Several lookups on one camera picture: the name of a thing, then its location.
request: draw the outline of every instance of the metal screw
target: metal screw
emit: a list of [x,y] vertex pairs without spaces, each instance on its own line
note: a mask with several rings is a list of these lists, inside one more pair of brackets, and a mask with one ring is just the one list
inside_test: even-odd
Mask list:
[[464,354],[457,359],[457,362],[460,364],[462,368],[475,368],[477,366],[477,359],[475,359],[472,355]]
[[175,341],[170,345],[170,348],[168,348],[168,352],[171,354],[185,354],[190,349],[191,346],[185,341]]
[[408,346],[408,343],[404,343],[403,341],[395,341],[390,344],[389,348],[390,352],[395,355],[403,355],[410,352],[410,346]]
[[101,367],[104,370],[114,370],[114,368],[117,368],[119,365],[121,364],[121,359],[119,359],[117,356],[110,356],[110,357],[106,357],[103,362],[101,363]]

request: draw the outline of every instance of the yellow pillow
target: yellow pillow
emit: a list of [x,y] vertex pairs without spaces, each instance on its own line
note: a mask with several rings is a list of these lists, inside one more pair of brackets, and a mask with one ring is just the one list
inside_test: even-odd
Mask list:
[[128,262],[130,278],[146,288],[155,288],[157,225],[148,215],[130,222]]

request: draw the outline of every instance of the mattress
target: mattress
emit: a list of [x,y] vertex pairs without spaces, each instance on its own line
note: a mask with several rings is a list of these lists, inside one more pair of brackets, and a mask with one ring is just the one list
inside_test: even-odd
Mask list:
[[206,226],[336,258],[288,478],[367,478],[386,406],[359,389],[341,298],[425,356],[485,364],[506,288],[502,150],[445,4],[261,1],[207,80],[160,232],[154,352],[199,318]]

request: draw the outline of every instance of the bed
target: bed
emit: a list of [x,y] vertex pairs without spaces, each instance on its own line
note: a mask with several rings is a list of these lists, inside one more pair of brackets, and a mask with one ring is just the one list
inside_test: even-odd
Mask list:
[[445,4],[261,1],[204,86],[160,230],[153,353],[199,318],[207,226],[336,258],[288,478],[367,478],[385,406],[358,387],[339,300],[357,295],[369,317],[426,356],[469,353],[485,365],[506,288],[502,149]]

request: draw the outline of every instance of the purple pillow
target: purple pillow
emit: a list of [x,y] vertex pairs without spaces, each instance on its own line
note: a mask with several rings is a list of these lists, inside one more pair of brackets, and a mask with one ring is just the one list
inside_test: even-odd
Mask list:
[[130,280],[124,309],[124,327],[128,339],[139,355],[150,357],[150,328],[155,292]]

--------------------------------

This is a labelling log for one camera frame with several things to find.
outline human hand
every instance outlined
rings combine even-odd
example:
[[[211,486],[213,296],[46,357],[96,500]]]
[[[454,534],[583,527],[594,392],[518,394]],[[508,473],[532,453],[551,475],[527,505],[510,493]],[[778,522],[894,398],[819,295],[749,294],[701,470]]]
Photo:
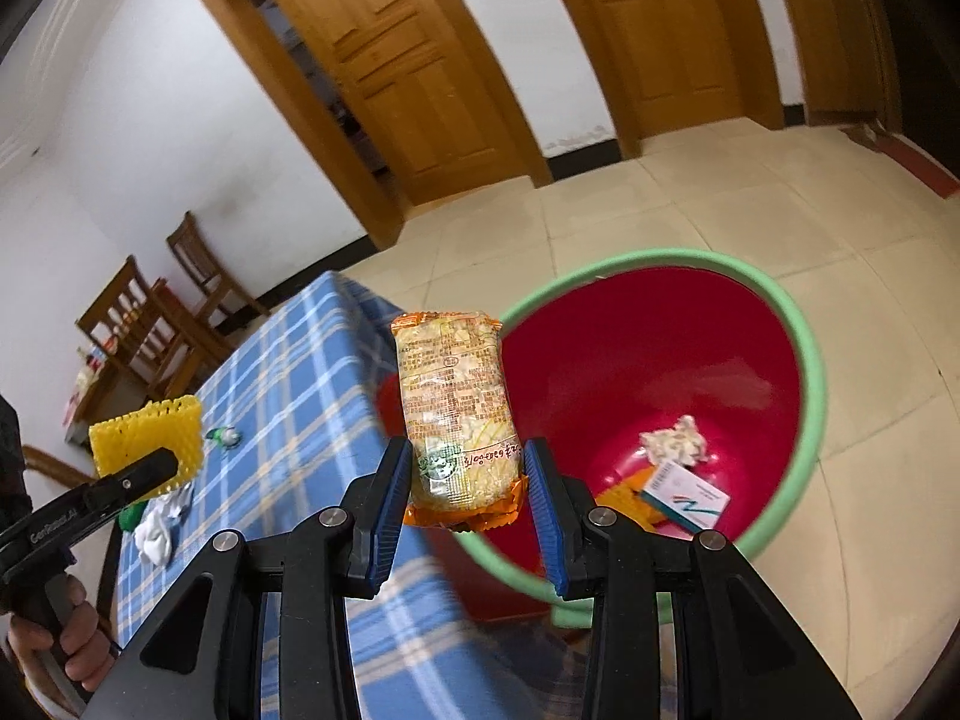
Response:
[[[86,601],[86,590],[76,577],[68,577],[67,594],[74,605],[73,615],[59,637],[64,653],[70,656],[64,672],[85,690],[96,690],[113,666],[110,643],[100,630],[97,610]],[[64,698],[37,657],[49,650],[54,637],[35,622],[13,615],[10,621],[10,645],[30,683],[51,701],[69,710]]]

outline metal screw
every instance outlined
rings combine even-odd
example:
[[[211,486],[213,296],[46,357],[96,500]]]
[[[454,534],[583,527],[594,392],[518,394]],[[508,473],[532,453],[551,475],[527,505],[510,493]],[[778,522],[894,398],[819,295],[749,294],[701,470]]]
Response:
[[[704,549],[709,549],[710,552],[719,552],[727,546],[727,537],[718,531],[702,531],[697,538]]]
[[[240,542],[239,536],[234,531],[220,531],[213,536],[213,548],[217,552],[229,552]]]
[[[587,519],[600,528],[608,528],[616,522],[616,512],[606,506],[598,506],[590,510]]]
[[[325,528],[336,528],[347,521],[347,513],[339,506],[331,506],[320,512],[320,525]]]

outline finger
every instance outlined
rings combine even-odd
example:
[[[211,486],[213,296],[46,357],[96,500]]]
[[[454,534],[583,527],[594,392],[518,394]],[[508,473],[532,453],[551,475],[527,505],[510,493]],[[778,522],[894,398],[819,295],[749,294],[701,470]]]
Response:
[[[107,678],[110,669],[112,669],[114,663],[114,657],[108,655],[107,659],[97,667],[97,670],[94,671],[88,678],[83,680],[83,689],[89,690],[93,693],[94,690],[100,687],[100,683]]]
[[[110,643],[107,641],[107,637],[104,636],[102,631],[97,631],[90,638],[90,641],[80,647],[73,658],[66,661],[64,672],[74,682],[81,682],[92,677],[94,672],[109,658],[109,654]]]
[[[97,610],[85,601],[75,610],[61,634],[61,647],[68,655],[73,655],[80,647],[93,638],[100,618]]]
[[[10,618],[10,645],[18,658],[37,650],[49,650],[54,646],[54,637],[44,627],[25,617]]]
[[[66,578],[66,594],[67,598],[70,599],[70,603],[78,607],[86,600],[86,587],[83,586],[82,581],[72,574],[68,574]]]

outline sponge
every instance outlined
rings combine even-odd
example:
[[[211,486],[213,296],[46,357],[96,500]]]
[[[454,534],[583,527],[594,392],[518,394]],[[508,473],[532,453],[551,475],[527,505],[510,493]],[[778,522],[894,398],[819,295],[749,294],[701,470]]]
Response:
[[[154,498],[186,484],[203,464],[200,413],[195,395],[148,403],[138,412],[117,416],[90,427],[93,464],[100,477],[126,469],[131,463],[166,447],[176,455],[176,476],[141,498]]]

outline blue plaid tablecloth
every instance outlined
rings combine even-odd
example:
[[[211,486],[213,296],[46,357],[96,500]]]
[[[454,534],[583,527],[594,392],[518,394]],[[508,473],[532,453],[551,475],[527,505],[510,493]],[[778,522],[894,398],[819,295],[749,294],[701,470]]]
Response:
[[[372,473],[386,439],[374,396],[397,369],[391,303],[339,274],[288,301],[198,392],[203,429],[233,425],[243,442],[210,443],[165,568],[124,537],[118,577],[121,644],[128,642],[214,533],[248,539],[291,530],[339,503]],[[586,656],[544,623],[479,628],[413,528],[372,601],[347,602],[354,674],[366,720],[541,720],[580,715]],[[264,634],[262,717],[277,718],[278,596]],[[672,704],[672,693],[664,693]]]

--------------------------------

WHAT THE EXERCISE ASKS
Match on "screw" and report each line of the data above that has it.

SOLUTION BELOW
request: draw the outline of every instance of the metal screw
target: metal screw
outline metal screw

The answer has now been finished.